Paulo Rosado, CEO and founder of OutSystems commented: “The success our customers are having speeding their digital transformation initiatives with our low-code platform is inspiring. Our customers’ success is translating into amazing results for us and for them. Demand for low-code platforms has never been higher, and we look forward to another year of tremendous growth and adoption of our platform.”

Its low code platform helped organisations such as the City of Oakland which saved $1 million through delivering increased digital services. It also helped Burton deliver an app to improve its logistics and distribution, modernised its digital services and increased digital inclusion for residents, saving $1 million. It has also helped Burton, Nimbi  and the U.K. retailer Post Office deliver software projects faster and with greater impact than previous solutions.

A year of growth

During the year OutSystems raised $360 in investment from KKR and Gldman Sachs to help accelerate its growth. Now valued at more than $1 billion the company has more than 1,000 employees with fifteen offices across eleven countries. It has invested in its channel and now has 257 listed partners across the world. This has helped drive revenue growth from its channel by three times over the last year.

Its product portfolio has improved. It launches OutSystems Sentry, and Outsystems Insights platform and Outsystems.Ai which introduces AI onto the low-code platform.

Enterprise Times: What does the mean?

While OutSystems is celebrating 2018 it will naturally look forward to further growth in 2019. Part of that growth is likely to be around new geographic regions as it extends its reach.

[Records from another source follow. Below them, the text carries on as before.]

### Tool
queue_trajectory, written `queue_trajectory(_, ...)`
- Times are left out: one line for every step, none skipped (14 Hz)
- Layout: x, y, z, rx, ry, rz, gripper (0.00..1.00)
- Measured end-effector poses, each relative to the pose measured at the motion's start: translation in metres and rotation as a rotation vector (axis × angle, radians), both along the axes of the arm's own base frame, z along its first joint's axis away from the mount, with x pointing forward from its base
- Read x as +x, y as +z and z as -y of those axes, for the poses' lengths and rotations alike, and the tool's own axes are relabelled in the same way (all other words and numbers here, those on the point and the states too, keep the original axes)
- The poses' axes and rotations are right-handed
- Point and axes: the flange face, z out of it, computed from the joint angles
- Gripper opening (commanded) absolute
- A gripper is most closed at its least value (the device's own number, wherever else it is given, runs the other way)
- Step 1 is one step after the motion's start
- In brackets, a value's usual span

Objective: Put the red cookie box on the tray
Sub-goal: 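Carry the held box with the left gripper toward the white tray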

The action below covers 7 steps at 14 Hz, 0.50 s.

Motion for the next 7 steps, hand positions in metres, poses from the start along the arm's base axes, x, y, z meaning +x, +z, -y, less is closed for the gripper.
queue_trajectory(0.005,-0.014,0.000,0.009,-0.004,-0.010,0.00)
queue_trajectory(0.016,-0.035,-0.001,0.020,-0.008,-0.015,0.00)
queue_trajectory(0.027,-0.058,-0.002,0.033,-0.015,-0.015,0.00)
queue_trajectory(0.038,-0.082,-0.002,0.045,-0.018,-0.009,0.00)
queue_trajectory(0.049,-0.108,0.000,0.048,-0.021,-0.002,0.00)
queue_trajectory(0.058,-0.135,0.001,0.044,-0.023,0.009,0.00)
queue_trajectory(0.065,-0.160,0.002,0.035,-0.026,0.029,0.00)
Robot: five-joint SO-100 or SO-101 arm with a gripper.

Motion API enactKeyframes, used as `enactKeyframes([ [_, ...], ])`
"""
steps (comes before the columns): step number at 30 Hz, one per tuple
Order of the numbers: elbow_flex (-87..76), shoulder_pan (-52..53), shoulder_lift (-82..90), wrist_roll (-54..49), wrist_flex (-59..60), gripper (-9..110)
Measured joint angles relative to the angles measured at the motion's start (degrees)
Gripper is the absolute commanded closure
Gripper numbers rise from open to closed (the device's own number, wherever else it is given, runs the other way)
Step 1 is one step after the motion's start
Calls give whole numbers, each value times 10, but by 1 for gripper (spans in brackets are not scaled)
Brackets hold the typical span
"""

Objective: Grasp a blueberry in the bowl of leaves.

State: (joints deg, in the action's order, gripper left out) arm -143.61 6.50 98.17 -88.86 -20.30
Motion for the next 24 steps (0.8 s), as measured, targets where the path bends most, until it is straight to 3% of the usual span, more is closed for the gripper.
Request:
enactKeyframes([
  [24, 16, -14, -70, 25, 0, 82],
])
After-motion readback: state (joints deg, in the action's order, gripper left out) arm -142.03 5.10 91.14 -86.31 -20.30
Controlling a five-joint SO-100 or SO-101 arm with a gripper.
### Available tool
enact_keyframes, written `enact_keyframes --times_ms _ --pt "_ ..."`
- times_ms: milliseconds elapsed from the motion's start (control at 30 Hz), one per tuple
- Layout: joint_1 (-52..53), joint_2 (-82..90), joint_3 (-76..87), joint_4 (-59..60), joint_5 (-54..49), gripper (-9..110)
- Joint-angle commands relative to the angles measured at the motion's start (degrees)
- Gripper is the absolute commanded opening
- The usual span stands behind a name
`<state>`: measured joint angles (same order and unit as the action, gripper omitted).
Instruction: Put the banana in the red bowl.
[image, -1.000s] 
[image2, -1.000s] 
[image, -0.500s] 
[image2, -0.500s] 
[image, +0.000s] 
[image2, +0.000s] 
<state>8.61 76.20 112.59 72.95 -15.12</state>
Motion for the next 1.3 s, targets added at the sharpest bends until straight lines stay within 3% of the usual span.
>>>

So what about an IPO? It announced a worldwide stock option plan in 2017 for its employees. However, Rosado commented in a Reuters article that: “When we got the funding, it kind of delayed the pressure for an IPO. A lot of the decisions we are making today are medium- to long-term decisions to make sure we become a many, many billion-dollar company.”

The inference is that no IPO is imminent, however, another larger company could look to acquire them. It has partner relationships with Amazon, Oracle, SAP and Microsoft. They have pockets deep enough to tempt the investors.